_Goal of the exercise_
Show every line in the material below in which the string "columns" appears.

_Data provided_
::::
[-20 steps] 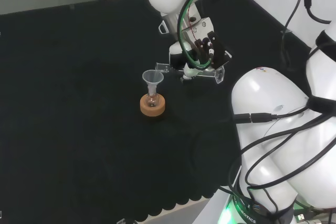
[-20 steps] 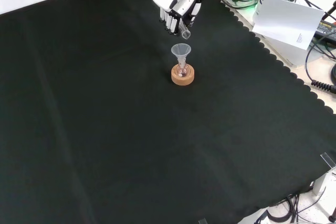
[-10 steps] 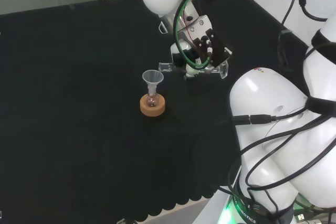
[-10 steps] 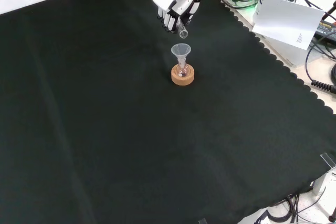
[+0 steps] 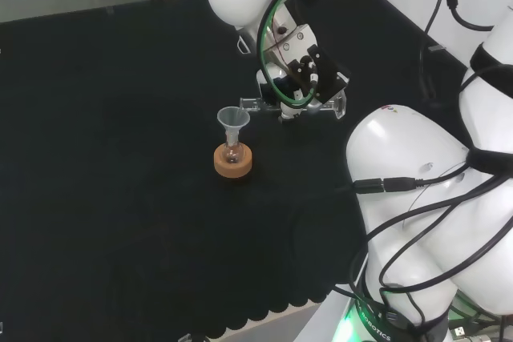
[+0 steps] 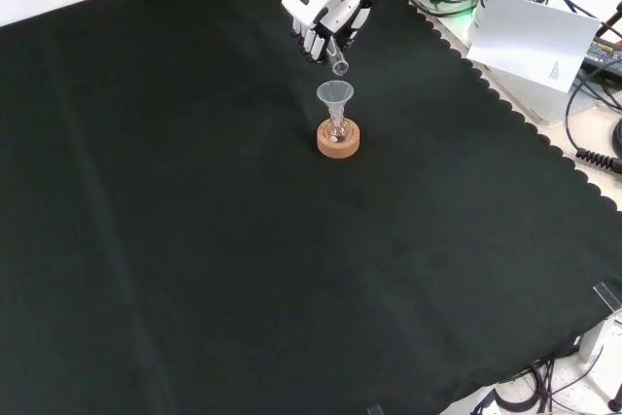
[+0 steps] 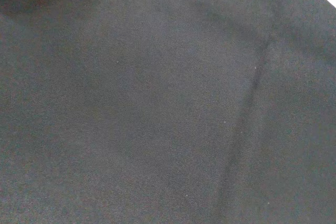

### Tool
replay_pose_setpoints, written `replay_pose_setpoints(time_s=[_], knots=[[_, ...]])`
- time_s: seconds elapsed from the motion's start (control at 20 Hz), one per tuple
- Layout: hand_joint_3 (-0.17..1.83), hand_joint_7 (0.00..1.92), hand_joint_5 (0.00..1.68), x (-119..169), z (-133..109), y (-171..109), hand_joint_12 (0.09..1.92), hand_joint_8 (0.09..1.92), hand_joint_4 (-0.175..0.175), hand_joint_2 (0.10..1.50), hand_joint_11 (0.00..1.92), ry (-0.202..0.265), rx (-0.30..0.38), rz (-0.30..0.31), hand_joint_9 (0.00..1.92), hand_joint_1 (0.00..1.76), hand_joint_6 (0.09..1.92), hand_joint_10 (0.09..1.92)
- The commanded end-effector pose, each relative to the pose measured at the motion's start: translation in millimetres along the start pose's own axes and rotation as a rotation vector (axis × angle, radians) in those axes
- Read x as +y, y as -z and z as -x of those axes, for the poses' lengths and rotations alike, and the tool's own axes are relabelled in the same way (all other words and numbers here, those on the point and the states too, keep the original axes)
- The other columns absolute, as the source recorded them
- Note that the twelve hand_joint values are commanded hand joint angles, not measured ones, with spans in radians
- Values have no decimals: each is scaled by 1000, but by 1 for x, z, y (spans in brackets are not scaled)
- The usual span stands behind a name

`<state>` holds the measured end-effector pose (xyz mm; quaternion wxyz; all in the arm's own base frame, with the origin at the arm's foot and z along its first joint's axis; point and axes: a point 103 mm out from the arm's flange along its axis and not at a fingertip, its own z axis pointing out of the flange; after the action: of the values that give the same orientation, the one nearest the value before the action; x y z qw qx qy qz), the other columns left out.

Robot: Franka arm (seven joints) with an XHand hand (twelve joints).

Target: Pour the water from the graduated cylinder into the round-bottom flask.

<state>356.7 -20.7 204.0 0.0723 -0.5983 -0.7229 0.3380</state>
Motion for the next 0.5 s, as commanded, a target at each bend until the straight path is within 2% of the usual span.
replay_pose_setpoints(time_s=[0.05, 0.5], knots=[[-20, 885, 961, 2, 0, 0, 880, 1198, -9, 1169, 1020, -40, -35, -21, 1176, 1352, 888, 474], [-17, 880, 958, 5, -7, 8, 878, 1205, -6, 1171, 1022, -83, -87, -14, 1170, 1351, 891, 473]])
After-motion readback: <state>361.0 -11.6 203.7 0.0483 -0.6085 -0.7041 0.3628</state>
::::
_Answer box_
- The other columns absolute, as the source recorded them
`<state>` holds the measured end-effector pose (xyz mm; quaternion wxyz; all in the arm's own base frame, with the origin at the arm's foot and z along its first joint's axis; point and axes: a point 103 mm out from the arm's flange along its axis and not at a fingertip, its own z axis pointing out of the flange; after the action: of the values that give the same orientation, the one nearest the value before the action; x y z qw qx qy qz), the other columns left out.

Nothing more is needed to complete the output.